The moment I read his words "Don't waste your suffering," I knew it would become a major "piece" of my life. I knew this was God's way of showing me that he's still very much a "piece" in my life, and will be apart of the legacy that will live on."

Looking back, I can see that all the events in my life -both good and bad- have formed the outside edges of the puzzle of my life. Empowering me to grow in ways I could have never imagined. Now I'm confidently taking each piece as He gives it, and trusting that it will fit.

I often reflect back to 19 years ago, when transverse myelitis took my independence and nearly destroyed my life. I thought my dreams of making a positive impact on the world had ended. However, what I thought was the end of my dreams actually set me on a path to the fulfillment of my wildest dreams. I am now an author, motivational speaker, life coach, ordained minister, and Miss Wheelchair Canada 2017, on a world stage with more opportunities to inspire and empower others than I EVER imagined. Puzzle pieces I WOULD NEVER have chosen as part of my life, but I choose to let God use them for His glory.

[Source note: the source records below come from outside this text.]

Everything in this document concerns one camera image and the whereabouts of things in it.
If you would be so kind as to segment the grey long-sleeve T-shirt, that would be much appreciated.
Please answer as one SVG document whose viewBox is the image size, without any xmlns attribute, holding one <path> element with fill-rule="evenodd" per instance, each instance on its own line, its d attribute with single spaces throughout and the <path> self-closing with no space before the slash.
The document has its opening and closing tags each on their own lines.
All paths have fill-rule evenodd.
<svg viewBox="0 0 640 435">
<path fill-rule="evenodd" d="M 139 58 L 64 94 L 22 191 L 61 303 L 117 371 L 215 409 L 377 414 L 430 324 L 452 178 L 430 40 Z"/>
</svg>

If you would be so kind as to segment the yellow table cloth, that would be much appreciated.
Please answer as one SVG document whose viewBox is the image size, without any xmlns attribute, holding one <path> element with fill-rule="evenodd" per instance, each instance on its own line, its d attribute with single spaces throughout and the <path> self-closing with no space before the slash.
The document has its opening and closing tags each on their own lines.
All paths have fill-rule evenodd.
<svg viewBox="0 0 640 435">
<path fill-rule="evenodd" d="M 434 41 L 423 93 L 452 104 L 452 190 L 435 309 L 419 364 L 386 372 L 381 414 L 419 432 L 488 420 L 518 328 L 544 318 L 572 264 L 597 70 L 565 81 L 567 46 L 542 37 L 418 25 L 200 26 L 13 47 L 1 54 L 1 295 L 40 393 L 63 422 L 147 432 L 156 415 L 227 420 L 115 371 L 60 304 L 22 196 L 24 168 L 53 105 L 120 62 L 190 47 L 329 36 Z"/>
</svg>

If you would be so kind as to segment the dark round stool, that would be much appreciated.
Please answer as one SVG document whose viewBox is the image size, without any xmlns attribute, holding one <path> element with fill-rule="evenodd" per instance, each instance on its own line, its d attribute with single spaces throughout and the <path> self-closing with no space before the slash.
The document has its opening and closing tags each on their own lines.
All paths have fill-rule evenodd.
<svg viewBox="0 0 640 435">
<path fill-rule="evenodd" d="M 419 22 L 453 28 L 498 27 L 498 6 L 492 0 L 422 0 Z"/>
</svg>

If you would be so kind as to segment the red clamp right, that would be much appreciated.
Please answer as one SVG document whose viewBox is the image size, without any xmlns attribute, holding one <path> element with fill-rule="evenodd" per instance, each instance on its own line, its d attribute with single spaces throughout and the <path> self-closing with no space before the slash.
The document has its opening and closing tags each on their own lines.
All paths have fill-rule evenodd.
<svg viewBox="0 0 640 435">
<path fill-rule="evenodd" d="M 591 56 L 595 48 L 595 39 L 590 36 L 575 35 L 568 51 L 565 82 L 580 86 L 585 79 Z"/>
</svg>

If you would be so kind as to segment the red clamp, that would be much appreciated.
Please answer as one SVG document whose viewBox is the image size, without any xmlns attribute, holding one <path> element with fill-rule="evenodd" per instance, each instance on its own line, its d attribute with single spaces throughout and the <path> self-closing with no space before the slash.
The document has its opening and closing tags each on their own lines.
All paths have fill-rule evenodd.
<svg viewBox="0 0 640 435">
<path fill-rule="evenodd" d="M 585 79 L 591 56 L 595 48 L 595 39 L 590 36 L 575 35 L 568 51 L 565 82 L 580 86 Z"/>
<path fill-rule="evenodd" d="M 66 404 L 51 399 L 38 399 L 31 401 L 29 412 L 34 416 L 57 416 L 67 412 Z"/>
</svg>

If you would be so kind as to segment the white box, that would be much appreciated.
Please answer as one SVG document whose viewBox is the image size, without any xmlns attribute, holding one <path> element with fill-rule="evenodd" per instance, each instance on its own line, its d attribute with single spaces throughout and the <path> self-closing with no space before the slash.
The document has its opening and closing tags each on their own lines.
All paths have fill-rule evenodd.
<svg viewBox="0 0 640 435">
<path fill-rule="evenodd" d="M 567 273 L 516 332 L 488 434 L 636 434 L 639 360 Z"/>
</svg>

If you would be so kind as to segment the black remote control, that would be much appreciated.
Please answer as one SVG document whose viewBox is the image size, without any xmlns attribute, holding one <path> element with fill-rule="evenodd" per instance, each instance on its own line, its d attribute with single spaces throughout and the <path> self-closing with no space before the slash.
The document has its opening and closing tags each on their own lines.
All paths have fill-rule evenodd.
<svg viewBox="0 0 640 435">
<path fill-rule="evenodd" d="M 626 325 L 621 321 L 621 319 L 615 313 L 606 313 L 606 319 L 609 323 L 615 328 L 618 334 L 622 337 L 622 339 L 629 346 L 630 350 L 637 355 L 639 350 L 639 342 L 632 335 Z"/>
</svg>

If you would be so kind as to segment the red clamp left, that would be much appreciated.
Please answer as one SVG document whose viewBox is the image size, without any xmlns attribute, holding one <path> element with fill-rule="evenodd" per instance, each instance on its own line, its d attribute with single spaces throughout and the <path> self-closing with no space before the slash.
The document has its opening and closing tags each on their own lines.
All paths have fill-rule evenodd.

In the midst of the steep learning curve of life, and trying to understand where all my "pieces" fit, I have learned that surrender and obedience, mixed with LOTS of love and patience, will lead you to the fulfillment of your wildest dreams, AND did I mention, that I am married to my best friend, my knight in shinning armor - the man of my dreams! Without all his love and support I would not be where I am today!

I'm looking forward with GREAT EXPECTATION for what ELSE God has for me. I am going to fight like a warrior with the strength of my Heavenly Father, and in the face of fear, insecurities and self doubt, I WILL choose courage.

https://www.youtube.com/watch?v=Uwb8M3z7iHg

I don't knowing what 2018 will bring for you, but I pray that you will trust God COMPLETELY to make your "pieces fit."

My ongoing "Resolutions!"

1. Obey God, and leave the consequences to Him

2. Keep walking even when I can't see my next step.

3. Spend time in God's presence daily, because in Him is where I find ALL I need!

Trust God from the bottom of your heart; don’t try to figure out everything on your own. Listen for God’s voice in everything you do, everywhere you go; He’s the one who will keep you on track.

- Proverbs 3:5 (MSG)

We don’t yet see things clearly. We’re squinting in a fog, peering through a mist. But it won’t be long before the weather clears and the sun shines bright! We’ll see it all then, see it all as clearly as God sees us, knowing him directly just as he knows us!